Et pourtant, mes activités professionnelles journalistiques et les circonstances politiques des années 90-2000 de la Guinée, m’avaient donné l’occasion de faire la connaissance de celle que j’avais du mal à reconnaître ce jour. Elles avaient même permis d’instaurer, entre la sœur du leader du RPG et moi, des relations d’ordre simplement familial.

À ce titre, je peux dire que cette image de la femme, subissant le mal qui la tenaillait sans déranger ses compagnons de voyage, résume la vie de Hadja N’Sira Condé. Depuis, tout au moins, que j’ai fait sa connaissance. 

En effet, avec le temps et à force de couvrir les mouvements du secrétaire général du RPG, j’ai eu l’opportunité de découvrir la simplicité, la bravoure, l’humilité d’une femme toujours sourire aux lèvres et toujours sereine face aux épreuves difficiles et nombreuses avec lesquelles elle a été confrontée du fait de l’engagement politique de son frère, Alpha Condé.

Comme son appartement, situé au rez-de-chaussée de la maison familiale à Madina-Mafanco (ses frères Malick et Alpha, respectivement au premier et au second étage), «confisqué» et transformé en QG du leader du parti, c’est bel et bien Hadja N’Sira, plus que quiconque, qui a subi et souffert des effets et conséquences de l’opposition acharnée d’Alpha Condé au régime du feu général Lansana Conté. 

Avant et après l’instauration du multipartisme intégral avec l’agrément des partis politiques à partir du 3 avril 1992, à chacun des retours populaires et bruyants d’Alpha Condé à Conakry et lors des campagnes électorales des présidentielles de 1993 et 1998, ou encore les législatives de 1995, Hadja N’Sira Condé a souvent été confrontée aux réactions de colère que suscitent généralement les mouvements de défiance d’un opposant chez les partisans du pouvoir en place en Afrique.

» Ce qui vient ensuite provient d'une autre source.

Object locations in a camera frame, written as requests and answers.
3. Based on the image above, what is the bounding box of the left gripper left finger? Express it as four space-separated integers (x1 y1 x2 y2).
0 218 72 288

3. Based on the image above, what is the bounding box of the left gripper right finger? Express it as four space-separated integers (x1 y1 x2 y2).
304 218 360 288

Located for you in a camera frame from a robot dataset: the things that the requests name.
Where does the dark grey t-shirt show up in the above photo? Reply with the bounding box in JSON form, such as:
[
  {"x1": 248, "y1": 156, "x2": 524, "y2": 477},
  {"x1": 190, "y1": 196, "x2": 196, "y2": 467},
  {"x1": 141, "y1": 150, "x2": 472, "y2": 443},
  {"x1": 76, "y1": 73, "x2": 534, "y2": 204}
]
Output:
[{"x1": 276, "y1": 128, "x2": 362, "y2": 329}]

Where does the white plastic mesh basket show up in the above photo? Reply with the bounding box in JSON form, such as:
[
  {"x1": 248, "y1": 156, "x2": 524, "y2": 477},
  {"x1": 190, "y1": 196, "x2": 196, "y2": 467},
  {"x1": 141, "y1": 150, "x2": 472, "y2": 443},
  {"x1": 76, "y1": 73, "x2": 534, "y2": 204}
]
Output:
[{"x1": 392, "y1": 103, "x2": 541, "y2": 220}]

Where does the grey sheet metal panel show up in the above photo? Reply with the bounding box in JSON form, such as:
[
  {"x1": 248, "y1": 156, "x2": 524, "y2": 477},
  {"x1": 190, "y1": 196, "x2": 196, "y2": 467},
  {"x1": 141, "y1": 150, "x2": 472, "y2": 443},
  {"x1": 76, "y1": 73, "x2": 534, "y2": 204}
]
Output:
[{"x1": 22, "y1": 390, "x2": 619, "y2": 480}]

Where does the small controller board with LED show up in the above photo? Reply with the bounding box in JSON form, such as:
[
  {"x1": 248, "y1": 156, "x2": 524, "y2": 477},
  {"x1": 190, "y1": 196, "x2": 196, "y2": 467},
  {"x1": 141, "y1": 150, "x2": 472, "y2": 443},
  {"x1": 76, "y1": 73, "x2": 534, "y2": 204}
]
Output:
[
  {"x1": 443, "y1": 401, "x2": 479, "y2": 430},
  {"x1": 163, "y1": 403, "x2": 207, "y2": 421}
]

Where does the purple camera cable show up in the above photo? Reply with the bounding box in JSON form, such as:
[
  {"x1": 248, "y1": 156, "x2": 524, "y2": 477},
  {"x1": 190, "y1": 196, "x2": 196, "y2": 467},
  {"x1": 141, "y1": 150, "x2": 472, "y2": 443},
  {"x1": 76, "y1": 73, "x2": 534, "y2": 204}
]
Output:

Sans faire la politique, elle en a fait les frais. Le leader du RPG, souvent absent, Hadja N’Sira «gardienne» du temple familial, toujours sur place contre vents et marrées, aura été le principal rempart pour Alpha Condé. Elle a été la cible exposée aux fanatiques du pouvoir que les actes ou déclarations du leader du RPG mécontentaient. 

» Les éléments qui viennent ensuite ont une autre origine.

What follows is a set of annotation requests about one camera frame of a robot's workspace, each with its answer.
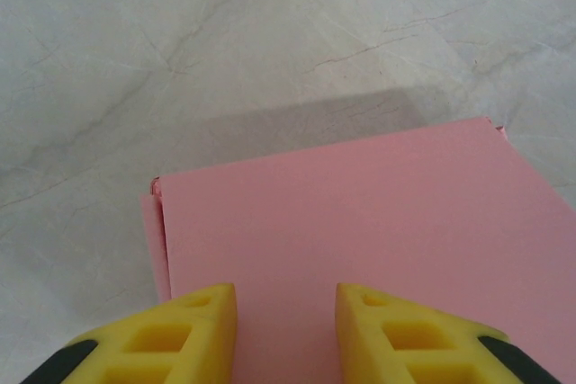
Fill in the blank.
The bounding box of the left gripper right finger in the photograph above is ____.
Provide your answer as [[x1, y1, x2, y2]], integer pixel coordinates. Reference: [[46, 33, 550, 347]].
[[336, 282, 557, 384]]

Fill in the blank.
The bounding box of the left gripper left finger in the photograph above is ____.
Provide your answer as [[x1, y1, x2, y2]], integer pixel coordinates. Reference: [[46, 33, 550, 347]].
[[20, 282, 239, 384]]

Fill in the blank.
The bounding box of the pink paper box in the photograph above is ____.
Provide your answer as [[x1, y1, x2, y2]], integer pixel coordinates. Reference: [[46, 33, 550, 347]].
[[139, 116, 576, 384]]

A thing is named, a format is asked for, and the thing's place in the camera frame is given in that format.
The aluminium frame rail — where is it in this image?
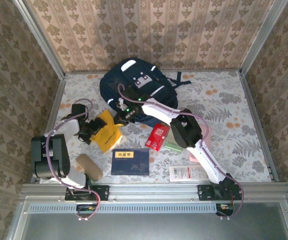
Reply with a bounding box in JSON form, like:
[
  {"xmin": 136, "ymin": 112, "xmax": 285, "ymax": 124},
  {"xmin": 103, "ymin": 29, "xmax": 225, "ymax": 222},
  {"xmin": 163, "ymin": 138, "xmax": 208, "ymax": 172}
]
[{"xmin": 21, "ymin": 182, "xmax": 288, "ymax": 201}]

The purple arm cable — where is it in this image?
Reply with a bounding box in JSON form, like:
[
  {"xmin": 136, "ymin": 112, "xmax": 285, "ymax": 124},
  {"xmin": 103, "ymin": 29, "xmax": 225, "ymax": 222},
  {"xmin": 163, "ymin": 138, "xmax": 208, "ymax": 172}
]
[
  {"xmin": 45, "ymin": 98, "xmax": 101, "ymax": 221},
  {"xmin": 117, "ymin": 83, "xmax": 245, "ymax": 221}
]

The navy blue backpack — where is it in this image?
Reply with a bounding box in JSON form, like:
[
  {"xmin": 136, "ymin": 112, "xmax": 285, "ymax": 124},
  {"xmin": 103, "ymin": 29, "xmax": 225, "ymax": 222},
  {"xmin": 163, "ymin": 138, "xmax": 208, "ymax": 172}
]
[{"xmin": 99, "ymin": 57, "xmax": 192, "ymax": 127}]

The navy blue book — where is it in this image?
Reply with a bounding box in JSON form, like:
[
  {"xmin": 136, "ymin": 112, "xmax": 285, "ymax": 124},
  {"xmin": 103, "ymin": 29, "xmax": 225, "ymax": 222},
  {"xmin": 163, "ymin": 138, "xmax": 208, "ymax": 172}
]
[{"xmin": 110, "ymin": 148, "xmax": 151, "ymax": 176}]

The white plastic supply package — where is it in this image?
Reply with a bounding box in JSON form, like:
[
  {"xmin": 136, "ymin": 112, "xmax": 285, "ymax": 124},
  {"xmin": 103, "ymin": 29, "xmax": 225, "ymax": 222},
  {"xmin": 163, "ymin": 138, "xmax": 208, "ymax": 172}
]
[{"xmin": 168, "ymin": 164, "xmax": 211, "ymax": 183}]

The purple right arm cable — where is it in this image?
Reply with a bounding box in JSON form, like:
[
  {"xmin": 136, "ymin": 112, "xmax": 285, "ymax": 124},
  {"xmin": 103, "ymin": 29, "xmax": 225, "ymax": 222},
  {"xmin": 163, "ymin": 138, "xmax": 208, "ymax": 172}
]
[{"xmin": 117, "ymin": 83, "xmax": 245, "ymax": 221}]

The pink soap bar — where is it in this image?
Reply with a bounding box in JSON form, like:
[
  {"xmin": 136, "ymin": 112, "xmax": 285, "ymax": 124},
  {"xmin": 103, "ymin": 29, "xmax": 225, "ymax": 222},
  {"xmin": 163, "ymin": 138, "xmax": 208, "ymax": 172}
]
[{"xmin": 189, "ymin": 124, "xmax": 212, "ymax": 163}]

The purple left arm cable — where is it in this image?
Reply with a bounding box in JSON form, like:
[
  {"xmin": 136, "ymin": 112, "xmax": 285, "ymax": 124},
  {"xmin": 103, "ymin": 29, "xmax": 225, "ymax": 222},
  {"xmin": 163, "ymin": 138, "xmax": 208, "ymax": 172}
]
[{"xmin": 45, "ymin": 98, "xmax": 101, "ymax": 221}]

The grey slotted cable duct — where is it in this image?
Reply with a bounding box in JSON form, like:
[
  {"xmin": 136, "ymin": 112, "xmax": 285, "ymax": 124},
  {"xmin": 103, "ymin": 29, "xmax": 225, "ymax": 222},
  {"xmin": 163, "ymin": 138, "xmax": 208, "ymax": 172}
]
[{"xmin": 28, "ymin": 203, "xmax": 217, "ymax": 214}]

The brown pencil case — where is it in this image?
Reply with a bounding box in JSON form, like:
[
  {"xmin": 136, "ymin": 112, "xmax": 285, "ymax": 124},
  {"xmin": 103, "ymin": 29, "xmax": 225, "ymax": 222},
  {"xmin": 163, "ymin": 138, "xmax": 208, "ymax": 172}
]
[{"xmin": 75, "ymin": 153, "xmax": 104, "ymax": 182}]

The black electronics board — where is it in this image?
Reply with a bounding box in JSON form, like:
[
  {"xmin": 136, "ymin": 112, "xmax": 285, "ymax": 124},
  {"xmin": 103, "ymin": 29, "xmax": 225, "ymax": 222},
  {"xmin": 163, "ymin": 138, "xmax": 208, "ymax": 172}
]
[
  {"xmin": 215, "ymin": 202, "xmax": 234, "ymax": 217},
  {"xmin": 75, "ymin": 202, "xmax": 97, "ymax": 219}
]

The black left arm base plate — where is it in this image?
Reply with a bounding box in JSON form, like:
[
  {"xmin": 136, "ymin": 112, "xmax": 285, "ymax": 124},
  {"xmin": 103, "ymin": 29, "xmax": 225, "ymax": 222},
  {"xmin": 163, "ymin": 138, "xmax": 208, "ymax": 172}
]
[{"xmin": 65, "ymin": 185, "xmax": 110, "ymax": 202}]

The red pack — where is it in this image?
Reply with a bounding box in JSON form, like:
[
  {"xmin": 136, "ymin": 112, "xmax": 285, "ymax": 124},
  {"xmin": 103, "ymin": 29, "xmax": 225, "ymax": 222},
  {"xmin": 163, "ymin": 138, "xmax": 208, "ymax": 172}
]
[{"xmin": 145, "ymin": 122, "xmax": 171, "ymax": 152}]

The aluminium side rail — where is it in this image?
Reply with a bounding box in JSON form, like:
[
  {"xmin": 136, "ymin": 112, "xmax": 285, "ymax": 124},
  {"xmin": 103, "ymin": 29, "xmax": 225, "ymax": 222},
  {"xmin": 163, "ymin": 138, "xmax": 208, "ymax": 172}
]
[
  {"xmin": 238, "ymin": 71, "xmax": 280, "ymax": 183},
  {"xmin": 30, "ymin": 74, "xmax": 67, "ymax": 184}
]

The grey metal panel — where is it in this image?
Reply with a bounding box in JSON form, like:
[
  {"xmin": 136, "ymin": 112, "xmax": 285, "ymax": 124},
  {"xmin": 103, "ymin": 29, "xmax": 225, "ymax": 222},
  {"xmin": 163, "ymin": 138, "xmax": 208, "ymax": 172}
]
[{"xmin": 7, "ymin": 196, "xmax": 288, "ymax": 240}]

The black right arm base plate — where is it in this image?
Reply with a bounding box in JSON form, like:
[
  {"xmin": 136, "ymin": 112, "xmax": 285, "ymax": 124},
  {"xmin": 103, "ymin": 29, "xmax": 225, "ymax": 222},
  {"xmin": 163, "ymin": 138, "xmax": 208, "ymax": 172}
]
[{"xmin": 197, "ymin": 184, "xmax": 243, "ymax": 201}]

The floral table cover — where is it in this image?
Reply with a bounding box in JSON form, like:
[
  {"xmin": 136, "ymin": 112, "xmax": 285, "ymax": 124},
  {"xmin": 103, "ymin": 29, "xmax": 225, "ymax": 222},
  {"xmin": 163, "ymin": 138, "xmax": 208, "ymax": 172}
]
[{"xmin": 40, "ymin": 71, "xmax": 274, "ymax": 183}]

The aluminium corner post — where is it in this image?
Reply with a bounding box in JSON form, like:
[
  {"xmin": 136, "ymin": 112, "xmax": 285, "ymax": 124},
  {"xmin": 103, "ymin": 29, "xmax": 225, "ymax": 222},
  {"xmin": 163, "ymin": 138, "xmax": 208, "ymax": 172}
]
[
  {"xmin": 239, "ymin": 0, "xmax": 288, "ymax": 76},
  {"xmin": 13, "ymin": 0, "xmax": 66, "ymax": 79}
]

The yellow packet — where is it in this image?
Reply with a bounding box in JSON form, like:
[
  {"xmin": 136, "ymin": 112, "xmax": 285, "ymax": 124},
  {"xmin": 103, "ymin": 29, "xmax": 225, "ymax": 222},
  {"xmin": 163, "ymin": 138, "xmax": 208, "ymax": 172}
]
[{"xmin": 90, "ymin": 109, "xmax": 124, "ymax": 154}]

Mais, alors que son salon servait de cadre politique privilégié au président du RPG, là où Alpha Condé aimait recevoir ses amis étrangers, ses alliés politiques, la presse et même les militants, Hadja N’Sira Condé, elle, s’exerçait toujours à calmer l’ardeur des irréductibles partisans massés dans sa cour où ils ont élu domicile et prêts à tous les sacrifices pour leur leader.  Aussi, hors des murs de la concession familiale, elle ne se lassait jamais de maintenir ou de restaurer avec les familles voisines, devenues de farouches militants du PUP, des relations de bonne qualité ayant caractérisé leurs rapports avant l’instauration du multipartisme. Regrettant, face aux uns et aux autres, que les aléas des divergences politiques entre le parti de son frère, le RPG, et celui du pouvoir, le PUP, aient dégradé et déteint à ce point le bon voisinage semé et cultivé des décennies durant par les parents ou grands-parents.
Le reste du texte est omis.